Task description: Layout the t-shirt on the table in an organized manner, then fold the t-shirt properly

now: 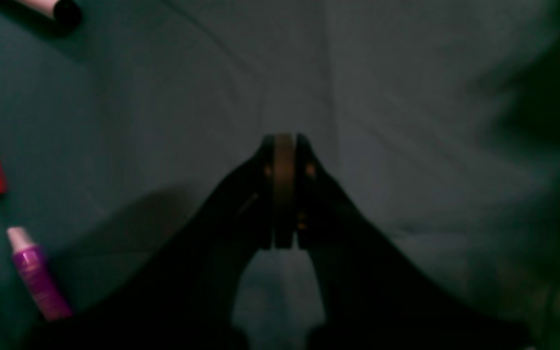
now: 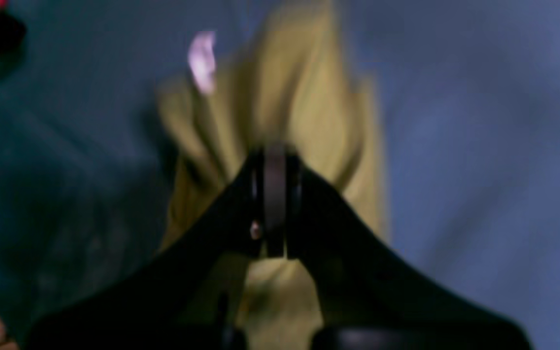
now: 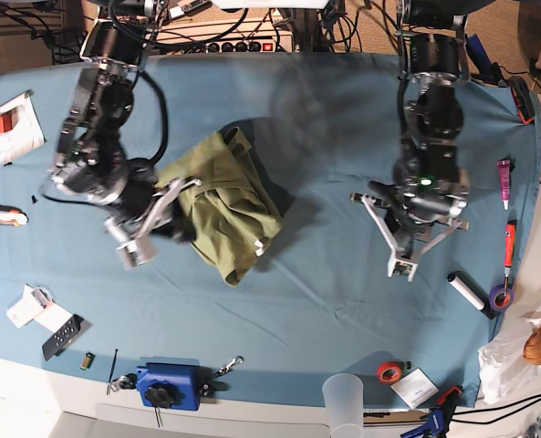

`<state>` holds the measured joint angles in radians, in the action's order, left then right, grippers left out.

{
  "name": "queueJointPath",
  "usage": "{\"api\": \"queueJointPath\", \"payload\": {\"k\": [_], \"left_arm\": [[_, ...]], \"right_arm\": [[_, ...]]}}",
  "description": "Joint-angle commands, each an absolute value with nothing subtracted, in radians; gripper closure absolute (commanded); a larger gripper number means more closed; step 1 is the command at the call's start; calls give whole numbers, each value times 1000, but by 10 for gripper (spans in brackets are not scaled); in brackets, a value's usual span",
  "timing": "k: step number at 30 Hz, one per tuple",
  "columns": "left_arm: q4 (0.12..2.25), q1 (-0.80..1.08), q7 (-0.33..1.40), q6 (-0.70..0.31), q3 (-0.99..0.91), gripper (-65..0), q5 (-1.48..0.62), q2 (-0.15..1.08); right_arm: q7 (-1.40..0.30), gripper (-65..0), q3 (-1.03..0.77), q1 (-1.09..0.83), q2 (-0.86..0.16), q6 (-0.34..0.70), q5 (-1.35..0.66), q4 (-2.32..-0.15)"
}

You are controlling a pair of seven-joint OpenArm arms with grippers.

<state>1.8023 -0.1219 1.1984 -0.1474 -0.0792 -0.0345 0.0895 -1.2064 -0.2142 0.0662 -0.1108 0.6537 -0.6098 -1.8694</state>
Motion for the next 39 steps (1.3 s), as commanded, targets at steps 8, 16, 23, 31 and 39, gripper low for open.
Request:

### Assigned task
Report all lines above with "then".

### Reply
Task description: Layout the t-shirt on the table in an organized manner, then fold the t-shirt properly
`<state>` holds the measured joint angles in radians, in the action's order, left then right, grippers left out.

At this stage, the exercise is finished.